Secretary of State James A. Baker III said yesterday that the Soviet leadership has shown it can make "hard choices," and he called for continued expansion of Soviet-American cooperation.

Baker suggested that both nations redouble their efforts to halt the spread of nuclear and chemical weapons, begin new discussions about military strategy and doctrine, and examine ways to prevent regional conflicts such as Iraq's invasion of Kuwait. He urged new cooperation on energy, environmental protection and combating terrorism as well as expanded contacts between private groups. He said the administration would include the Soviet Union in the Citizens Democracy Corps, a program the administration originally designed to help channel private U.S. assistance to spur democracy in Eastern Europe.

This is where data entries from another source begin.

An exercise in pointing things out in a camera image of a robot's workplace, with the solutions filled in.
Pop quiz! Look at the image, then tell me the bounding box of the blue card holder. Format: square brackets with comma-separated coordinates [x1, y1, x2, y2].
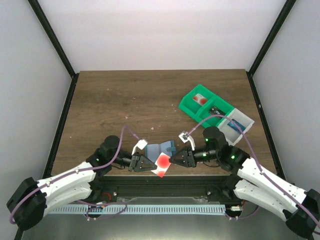
[145, 140, 177, 163]

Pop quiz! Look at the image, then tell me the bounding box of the red circle credit card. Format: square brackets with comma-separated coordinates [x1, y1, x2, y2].
[151, 152, 171, 178]

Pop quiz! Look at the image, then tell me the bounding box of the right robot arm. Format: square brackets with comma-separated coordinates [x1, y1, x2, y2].
[169, 126, 320, 240]

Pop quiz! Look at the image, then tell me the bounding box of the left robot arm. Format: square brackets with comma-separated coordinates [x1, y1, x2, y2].
[6, 135, 157, 231]

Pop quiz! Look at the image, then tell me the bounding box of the blue card in bin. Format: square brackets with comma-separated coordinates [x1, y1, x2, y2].
[227, 119, 246, 133]

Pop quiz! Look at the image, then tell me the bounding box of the black card in bin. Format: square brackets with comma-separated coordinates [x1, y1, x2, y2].
[209, 106, 225, 116]

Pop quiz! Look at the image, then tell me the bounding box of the red white card in bin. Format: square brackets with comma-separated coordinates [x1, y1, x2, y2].
[192, 93, 208, 106]

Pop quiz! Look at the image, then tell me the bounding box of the white bin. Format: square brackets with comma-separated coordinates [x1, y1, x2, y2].
[217, 108, 255, 146]

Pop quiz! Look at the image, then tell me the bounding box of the green bin middle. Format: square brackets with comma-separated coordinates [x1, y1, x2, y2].
[193, 94, 235, 123]

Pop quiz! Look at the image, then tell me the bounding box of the green bin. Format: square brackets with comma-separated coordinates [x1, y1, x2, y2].
[178, 84, 217, 119]
[193, 94, 235, 123]

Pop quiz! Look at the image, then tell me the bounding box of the green bin far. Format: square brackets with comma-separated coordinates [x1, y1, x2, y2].
[178, 84, 217, 119]

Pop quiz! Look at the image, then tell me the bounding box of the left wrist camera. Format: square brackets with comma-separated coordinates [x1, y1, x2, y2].
[131, 138, 148, 155]

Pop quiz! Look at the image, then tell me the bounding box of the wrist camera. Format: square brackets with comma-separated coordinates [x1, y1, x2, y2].
[131, 138, 148, 155]
[178, 131, 196, 151]

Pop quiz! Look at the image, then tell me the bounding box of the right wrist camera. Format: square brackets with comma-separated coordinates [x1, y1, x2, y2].
[178, 131, 196, 151]

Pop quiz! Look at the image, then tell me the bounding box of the black aluminium front rail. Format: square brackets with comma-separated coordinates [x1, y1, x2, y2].
[90, 175, 241, 204]

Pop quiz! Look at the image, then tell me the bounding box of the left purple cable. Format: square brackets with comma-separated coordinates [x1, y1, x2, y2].
[9, 125, 141, 225]

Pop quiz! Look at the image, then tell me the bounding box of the purple cable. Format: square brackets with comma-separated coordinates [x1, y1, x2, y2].
[9, 125, 141, 225]
[187, 114, 320, 233]

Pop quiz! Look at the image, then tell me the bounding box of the white slotted cable duct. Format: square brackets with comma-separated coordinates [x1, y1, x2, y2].
[51, 204, 226, 216]

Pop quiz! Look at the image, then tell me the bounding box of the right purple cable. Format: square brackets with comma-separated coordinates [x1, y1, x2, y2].
[187, 114, 320, 233]

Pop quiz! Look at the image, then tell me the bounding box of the right black frame post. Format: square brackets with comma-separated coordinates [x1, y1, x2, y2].
[246, 0, 297, 76]

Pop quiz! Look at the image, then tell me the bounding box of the black frame post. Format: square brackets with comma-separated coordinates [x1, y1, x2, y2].
[27, 0, 77, 78]
[246, 0, 297, 76]

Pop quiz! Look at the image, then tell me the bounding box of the left black frame post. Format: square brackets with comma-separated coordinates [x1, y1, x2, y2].
[27, 0, 77, 78]

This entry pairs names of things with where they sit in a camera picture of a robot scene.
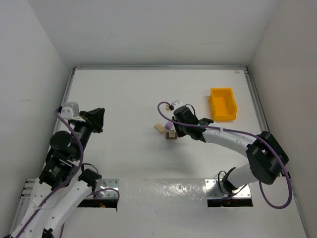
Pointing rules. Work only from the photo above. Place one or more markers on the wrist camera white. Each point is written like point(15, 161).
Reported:
point(70, 111)
point(177, 104)

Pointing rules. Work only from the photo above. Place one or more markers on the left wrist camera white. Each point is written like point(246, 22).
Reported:
point(70, 111)

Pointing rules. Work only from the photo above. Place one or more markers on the metal base plate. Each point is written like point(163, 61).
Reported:
point(106, 189)
point(215, 190)

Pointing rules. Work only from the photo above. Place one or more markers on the yellow plastic bin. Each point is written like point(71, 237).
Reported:
point(223, 105)

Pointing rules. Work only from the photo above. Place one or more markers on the beige flat wood plank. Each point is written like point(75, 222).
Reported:
point(160, 128)

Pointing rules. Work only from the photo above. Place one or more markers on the purple cube block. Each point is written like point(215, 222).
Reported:
point(168, 125)

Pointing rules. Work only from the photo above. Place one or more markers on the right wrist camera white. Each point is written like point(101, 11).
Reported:
point(177, 104)

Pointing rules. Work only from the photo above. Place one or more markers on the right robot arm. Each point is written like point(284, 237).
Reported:
point(262, 165)

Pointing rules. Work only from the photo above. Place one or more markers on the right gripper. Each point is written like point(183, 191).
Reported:
point(177, 115)

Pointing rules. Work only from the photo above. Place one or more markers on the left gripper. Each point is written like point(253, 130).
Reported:
point(89, 121)

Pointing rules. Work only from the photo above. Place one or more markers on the brown rectangular wood block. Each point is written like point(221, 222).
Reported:
point(166, 136)

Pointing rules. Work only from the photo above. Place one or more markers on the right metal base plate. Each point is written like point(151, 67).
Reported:
point(215, 190)

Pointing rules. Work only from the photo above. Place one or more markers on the small patterned wood block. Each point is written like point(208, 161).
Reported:
point(168, 107)

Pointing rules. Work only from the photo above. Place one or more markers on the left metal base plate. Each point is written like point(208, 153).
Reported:
point(106, 189)

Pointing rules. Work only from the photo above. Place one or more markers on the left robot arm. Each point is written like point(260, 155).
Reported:
point(63, 182)

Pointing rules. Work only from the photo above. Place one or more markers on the beige cube with holes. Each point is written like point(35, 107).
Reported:
point(172, 133)

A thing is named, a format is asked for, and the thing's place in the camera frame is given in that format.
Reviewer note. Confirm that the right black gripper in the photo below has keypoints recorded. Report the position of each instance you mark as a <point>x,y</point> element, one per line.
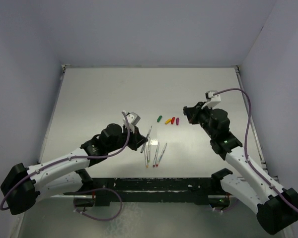
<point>192,112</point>

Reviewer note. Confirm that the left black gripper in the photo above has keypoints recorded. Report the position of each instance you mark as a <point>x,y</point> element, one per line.
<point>137,139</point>

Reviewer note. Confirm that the white pen blue end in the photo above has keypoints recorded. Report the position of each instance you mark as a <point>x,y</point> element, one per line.
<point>146,139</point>

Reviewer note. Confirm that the white pen yellow end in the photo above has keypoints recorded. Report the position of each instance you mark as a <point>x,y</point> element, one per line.
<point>146,157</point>

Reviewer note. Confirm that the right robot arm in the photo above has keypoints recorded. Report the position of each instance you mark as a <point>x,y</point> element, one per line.
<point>274,206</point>

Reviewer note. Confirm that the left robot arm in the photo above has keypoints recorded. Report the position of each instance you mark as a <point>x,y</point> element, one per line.
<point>24,186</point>

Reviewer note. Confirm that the white pen green end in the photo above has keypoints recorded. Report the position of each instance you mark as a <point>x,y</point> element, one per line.
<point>148,150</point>

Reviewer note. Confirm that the white pen red end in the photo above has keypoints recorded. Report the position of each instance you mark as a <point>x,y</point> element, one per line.
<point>161,155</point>

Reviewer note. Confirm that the white pen purple end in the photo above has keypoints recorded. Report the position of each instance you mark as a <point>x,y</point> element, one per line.
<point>156,155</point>

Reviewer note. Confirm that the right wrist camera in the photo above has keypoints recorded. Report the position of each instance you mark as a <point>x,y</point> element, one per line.
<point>213,99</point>

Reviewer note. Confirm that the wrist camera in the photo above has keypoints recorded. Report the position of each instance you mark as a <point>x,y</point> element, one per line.
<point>213,99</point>
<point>130,120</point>

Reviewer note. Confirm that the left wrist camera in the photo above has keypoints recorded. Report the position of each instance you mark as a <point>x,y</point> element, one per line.
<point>130,120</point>

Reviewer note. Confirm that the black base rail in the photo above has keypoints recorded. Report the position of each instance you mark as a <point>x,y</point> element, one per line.
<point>199,191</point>

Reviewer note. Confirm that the aluminium frame rail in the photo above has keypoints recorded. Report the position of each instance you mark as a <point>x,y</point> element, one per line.
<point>248,126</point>

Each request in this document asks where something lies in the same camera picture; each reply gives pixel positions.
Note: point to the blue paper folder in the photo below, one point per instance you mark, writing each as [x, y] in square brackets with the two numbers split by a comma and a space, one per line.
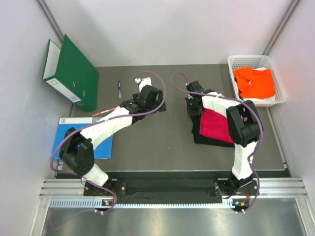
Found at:
[103, 151]

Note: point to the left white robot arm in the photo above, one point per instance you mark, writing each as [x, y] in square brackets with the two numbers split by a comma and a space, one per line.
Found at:
[77, 148]

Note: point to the pink red t shirt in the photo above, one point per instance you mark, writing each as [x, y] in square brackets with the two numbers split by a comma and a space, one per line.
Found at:
[215, 126]

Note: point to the aluminium rail frame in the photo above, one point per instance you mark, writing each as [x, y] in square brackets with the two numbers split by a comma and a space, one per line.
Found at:
[279, 206]

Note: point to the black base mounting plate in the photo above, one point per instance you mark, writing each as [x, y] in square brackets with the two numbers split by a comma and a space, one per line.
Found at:
[161, 187]

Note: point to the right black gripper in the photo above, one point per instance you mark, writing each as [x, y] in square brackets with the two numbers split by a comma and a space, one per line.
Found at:
[190, 112]

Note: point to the orange t shirt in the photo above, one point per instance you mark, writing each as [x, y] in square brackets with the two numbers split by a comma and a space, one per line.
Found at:
[256, 83]

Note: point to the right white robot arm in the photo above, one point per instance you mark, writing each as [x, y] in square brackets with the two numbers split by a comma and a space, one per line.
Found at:
[244, 129]

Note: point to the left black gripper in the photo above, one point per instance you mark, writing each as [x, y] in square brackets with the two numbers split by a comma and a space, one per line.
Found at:
[160, 98]

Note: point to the red pen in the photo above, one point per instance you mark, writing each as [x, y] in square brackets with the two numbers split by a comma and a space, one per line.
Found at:
[102, 112]

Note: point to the blue pen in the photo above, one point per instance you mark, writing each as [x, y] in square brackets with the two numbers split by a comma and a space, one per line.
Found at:
[119, 89]

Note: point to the green lever arch binder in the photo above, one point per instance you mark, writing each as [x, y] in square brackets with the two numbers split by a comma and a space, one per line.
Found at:
[69, 72]

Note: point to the black t shirt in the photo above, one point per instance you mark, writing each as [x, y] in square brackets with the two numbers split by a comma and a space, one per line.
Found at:
[200, 139]

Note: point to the white plastic basket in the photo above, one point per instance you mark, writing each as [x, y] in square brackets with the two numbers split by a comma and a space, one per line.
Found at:
[258, 62]

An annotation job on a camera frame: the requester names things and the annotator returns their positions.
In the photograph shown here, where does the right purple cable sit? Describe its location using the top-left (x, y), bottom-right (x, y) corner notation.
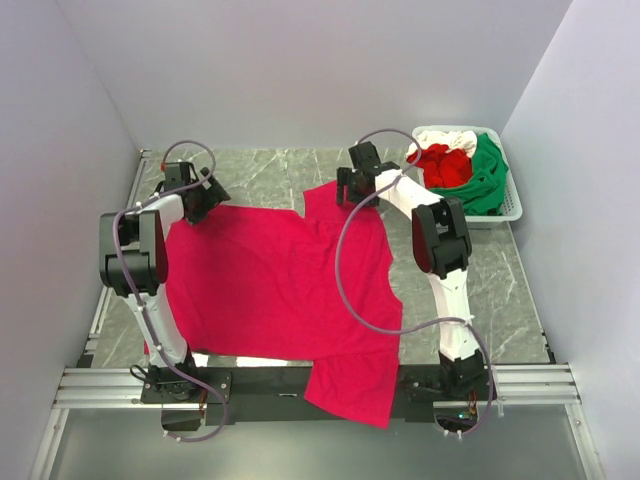
top-left (333, 128), bottom-right (501, 437)

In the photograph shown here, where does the green t-shirt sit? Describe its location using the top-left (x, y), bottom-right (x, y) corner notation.
top-left (429, 133), bottom-right (509, 216)

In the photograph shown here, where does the magenta pink t-shirt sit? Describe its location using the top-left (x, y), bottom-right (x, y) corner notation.
top-left (143, 179), bottom-right (405, 430)

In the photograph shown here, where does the white t-shirt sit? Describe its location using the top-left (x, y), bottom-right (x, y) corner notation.
top-left (414, 129), bottom-right (478, 158)

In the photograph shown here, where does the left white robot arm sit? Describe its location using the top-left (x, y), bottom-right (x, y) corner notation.
top-left (99, 161), bottom-right (230, 402)

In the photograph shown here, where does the aluminium frame rail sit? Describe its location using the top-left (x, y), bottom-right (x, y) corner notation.
top-left (53, 364), bottom-right (580, 408)

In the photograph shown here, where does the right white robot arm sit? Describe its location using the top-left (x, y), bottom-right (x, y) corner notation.
top-left (334, 141), bottom-right (491, 399)

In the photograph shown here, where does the red t-shirt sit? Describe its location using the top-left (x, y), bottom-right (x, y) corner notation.
top-left (416, 144), bottom-right (472, 189)

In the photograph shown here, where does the white plastic laundry basket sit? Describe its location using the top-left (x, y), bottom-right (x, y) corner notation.
top-left (406, 125), bottom-right (522, 228)

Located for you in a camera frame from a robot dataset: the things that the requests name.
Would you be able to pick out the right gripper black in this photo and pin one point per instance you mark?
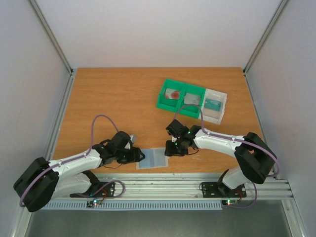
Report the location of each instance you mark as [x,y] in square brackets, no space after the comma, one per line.
[173,150]

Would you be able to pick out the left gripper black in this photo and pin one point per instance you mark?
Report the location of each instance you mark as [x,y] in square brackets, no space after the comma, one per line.
[135,157]

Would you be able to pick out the white card holder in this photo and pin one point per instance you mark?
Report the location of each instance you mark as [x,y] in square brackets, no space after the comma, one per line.
[154,158]

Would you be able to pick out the white red floral card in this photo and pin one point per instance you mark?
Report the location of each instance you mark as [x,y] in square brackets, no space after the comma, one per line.
[191,99]

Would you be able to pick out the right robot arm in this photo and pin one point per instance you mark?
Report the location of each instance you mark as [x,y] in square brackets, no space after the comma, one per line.
[255,159]

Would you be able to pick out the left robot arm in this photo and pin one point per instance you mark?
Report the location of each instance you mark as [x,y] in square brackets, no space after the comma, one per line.
[45,180]

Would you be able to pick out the green bin middle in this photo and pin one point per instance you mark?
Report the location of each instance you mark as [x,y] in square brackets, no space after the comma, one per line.
[191,110]

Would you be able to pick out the green bin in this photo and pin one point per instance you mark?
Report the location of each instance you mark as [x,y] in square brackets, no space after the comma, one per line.
[191,110]
[169,104]

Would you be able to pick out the green bin left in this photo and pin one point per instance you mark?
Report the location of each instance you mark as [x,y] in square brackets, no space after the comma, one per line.
[169,104]

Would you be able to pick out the white bin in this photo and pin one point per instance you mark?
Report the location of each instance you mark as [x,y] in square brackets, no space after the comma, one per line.
[211,115]

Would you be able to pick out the left circuit board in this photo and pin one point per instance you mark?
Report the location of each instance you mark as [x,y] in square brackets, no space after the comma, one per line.
[93,203]

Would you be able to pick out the circuit board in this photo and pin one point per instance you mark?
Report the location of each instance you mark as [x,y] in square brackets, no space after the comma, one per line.
[230,202]
[93,203]

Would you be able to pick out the right circuit board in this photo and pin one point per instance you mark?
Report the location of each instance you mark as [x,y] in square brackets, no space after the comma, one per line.
[230,202]

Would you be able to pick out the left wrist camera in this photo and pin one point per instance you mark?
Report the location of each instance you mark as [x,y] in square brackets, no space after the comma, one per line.
[131,141]

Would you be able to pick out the aluminium front rail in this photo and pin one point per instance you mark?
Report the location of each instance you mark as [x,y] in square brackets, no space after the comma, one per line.
[185,186]

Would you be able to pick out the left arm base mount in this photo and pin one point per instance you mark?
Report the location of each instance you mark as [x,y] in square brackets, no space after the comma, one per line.
[97,190]

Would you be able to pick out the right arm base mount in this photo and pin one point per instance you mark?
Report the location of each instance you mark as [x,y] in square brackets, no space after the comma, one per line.
[209,189]

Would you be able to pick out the grey slotted cable duct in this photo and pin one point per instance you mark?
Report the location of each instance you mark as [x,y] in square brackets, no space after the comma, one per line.
[132,205]

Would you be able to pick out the left aluminium frame post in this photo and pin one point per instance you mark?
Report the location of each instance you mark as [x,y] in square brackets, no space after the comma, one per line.
[46,27]

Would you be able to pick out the aluminium frame post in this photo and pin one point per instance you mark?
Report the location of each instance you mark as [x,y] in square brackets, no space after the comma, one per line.
[46,27]
[266,34]

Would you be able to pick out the right aluminium frame post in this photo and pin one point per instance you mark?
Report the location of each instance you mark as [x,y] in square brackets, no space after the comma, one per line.
[266,34]

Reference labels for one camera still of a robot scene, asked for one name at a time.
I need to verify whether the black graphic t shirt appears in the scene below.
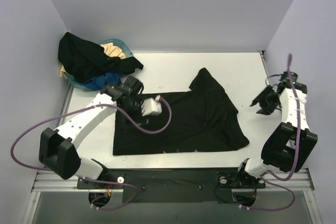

In an address to the American Committee on U.S.-Soviet Relations, Baker outlined what he called "pathways of mutual advantage" that both nations should pursue now that the Cold War is ending. Baker said this search must be "more ambitious" than one he urged last year in a similar address before the Berlin Wall was removed.

"Our relations could become more like those we have with many, many other governments," he said. "Cooperation could become the norm, and disagreements could be limited to specific disputes. A 'normal' relationship -- possibly even a genuine partnership -- may be within our reach."

Baker urged Americans to take a sympathetic view of Soviet economic problems. "We all must be understanding of the hardship a great people is now enduring," Baker said. "Standards of living are deteriorating, shortages are spreading, and the harvest is rotting."

Separately, administration officials said they are studying ways the United States and other Western nations could respond if this winter brings additional hardship to the Soviet people. "People are thinking, 'Under what circumstances would you try to get food and medicine {to the Soviet Union}?' " a senior official said.

Finland's foreign minister, Pertii Paasio, told Baker at the United Nations this month that Finland would cooperate in shipping food and medicine by rail if necessary to parts of the Soviet Union, officials said. Unlike other European rail systems, Finnish railroads have the same track gauge as the Soviet system; so trains can cross the border without delays to change undercarriages.

Baker's address yesterday omitted any reference to conditions that President Bush has attached to economic aid to the Soviet Union. Officials said that the conditions remain in place, but that Baker was trying to look ahead at potential cooperation.

"In our search for points of mutual advantage, we have tested whether {President Mikhail Gorbachev's encouragement of} new thinking could guide Soviet policy, even when it confronted hard choices," Baker said. "This Soviet leadership has shown it can make the right hard choices."

Noting that he and Soviet Foreign Minister Eduard Shevardnadze "both see proliferation as perhaps the greatest security challenge," Baker said both nations may explore possible sanctions against countries seeking weapons of mass destruction.